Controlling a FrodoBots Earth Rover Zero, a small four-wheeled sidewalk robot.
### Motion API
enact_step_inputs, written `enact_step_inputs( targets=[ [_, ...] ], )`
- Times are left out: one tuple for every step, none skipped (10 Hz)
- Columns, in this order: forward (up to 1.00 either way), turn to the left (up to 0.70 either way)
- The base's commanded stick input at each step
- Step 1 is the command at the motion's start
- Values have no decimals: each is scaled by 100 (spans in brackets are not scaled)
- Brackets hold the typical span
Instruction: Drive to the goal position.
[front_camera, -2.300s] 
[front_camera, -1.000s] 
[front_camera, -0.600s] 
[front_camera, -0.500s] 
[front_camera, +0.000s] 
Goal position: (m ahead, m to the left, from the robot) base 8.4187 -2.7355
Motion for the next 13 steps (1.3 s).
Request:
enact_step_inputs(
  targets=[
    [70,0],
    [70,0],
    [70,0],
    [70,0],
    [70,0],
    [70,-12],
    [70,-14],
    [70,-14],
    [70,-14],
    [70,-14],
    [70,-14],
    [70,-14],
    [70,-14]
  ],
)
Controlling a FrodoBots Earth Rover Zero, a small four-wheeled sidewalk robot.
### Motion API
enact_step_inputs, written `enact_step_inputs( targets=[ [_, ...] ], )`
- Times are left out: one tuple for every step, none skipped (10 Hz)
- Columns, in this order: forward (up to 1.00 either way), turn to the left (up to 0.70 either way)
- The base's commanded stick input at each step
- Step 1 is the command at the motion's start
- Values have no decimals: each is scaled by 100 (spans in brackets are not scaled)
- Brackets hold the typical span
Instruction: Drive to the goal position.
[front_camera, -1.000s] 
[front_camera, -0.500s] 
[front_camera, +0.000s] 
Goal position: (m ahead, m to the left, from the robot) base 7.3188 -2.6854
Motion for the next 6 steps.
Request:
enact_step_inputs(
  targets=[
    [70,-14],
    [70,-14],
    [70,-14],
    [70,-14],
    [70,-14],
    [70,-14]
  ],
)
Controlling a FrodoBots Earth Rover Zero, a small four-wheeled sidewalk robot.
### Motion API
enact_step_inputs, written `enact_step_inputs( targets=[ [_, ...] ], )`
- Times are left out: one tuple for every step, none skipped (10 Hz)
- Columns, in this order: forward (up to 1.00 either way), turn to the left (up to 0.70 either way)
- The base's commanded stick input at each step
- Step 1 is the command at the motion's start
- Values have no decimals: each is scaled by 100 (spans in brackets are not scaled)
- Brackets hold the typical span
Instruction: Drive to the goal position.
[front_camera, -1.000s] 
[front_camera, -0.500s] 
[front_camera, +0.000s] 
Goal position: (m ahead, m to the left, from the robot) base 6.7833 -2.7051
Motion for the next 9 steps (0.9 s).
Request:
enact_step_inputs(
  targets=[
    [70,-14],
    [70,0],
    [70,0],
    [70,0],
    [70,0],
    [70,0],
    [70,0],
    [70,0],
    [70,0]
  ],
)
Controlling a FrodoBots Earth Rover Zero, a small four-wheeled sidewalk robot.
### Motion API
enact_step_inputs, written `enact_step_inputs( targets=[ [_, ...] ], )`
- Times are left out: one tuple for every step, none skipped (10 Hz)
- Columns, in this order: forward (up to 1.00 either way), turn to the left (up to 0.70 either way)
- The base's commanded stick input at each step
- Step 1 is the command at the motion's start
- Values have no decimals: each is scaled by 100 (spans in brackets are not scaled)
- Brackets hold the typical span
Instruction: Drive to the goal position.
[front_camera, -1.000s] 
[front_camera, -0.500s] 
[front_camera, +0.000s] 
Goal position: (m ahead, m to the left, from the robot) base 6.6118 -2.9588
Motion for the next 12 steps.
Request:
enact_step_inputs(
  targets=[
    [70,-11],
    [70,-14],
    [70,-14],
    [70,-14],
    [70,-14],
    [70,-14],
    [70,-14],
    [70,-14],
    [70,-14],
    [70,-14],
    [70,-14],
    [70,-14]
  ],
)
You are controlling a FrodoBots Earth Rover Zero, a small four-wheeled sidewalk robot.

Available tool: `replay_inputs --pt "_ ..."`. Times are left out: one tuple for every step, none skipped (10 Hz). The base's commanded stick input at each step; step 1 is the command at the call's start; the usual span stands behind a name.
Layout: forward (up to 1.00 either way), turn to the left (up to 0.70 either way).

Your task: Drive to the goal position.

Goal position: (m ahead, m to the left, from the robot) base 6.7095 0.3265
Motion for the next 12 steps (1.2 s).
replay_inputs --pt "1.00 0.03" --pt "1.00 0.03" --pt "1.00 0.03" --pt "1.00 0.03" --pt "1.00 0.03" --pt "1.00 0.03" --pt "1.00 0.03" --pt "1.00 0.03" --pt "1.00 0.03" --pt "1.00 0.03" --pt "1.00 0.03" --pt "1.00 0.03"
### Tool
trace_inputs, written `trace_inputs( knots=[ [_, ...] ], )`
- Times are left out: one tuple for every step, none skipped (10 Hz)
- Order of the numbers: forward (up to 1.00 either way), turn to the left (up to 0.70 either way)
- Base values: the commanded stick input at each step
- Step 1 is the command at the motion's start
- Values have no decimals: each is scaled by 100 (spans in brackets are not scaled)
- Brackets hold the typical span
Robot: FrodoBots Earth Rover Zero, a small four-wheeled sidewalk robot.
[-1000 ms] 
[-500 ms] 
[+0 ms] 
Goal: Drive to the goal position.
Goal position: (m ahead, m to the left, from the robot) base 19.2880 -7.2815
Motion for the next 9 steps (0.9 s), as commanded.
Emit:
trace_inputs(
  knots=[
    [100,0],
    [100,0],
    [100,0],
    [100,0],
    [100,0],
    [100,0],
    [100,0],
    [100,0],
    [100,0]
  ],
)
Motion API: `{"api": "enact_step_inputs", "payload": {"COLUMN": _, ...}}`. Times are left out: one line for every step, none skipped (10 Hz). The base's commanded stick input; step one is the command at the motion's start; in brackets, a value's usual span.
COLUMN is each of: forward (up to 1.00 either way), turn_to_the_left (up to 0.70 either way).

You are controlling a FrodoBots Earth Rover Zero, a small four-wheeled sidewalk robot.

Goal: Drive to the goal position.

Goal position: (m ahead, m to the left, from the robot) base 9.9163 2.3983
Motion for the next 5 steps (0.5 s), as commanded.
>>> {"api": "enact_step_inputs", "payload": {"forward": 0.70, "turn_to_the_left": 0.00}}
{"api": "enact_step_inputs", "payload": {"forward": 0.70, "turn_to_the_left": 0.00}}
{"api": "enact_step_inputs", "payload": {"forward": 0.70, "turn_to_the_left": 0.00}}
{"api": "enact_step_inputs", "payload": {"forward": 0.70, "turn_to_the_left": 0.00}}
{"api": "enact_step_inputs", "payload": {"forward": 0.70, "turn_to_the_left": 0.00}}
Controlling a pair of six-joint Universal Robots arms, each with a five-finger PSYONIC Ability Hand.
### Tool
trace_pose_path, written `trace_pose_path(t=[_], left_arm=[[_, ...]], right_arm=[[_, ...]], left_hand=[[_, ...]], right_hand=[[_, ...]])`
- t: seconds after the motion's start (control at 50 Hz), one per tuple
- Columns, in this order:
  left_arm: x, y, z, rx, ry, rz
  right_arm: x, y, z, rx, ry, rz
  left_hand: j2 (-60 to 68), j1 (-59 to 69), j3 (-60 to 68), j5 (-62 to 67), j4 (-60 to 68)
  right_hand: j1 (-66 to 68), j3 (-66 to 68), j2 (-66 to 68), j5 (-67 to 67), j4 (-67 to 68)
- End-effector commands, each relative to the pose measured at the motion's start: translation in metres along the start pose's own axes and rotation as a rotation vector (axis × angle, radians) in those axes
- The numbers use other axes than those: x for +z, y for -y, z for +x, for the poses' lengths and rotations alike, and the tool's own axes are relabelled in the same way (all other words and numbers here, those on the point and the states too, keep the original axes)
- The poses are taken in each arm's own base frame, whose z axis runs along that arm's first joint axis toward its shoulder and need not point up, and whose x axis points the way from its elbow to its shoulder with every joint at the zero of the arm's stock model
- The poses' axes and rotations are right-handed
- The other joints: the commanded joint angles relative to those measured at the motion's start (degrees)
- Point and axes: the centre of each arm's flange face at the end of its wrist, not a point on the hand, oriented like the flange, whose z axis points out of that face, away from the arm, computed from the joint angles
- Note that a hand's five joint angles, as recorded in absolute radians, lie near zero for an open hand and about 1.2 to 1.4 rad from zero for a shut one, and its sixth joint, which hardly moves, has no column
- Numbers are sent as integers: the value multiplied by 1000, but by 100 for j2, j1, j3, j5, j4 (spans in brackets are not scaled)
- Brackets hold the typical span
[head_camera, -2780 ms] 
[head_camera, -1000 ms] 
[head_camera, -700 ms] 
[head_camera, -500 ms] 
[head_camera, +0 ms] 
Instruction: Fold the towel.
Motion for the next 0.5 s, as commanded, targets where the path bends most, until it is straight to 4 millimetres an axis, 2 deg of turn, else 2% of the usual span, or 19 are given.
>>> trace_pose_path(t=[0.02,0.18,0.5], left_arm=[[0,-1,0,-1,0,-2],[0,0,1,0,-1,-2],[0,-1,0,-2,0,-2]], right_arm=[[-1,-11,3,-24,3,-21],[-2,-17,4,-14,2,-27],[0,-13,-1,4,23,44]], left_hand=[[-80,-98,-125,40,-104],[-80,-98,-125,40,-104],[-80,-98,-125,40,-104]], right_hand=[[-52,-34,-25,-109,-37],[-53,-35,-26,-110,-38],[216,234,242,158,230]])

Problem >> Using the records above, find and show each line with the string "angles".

Answer area >>
- The other joints: the commanded joint angles relative to those measured at the motion's start (degrees)
- Point and axes: the centre of each arm's flange face at the end of its wrist, not a point on the hand, oriented like the flange, whose z axis points out of that face, away from the arm, computed from the joint angles
- Note that a hand's five joint angles, as recorded in absolute radians, lie near zero for an open hand and about 1.2 to 1.4 rad from zero for a shut one, and its sixth joint, which hardly moves, has no column

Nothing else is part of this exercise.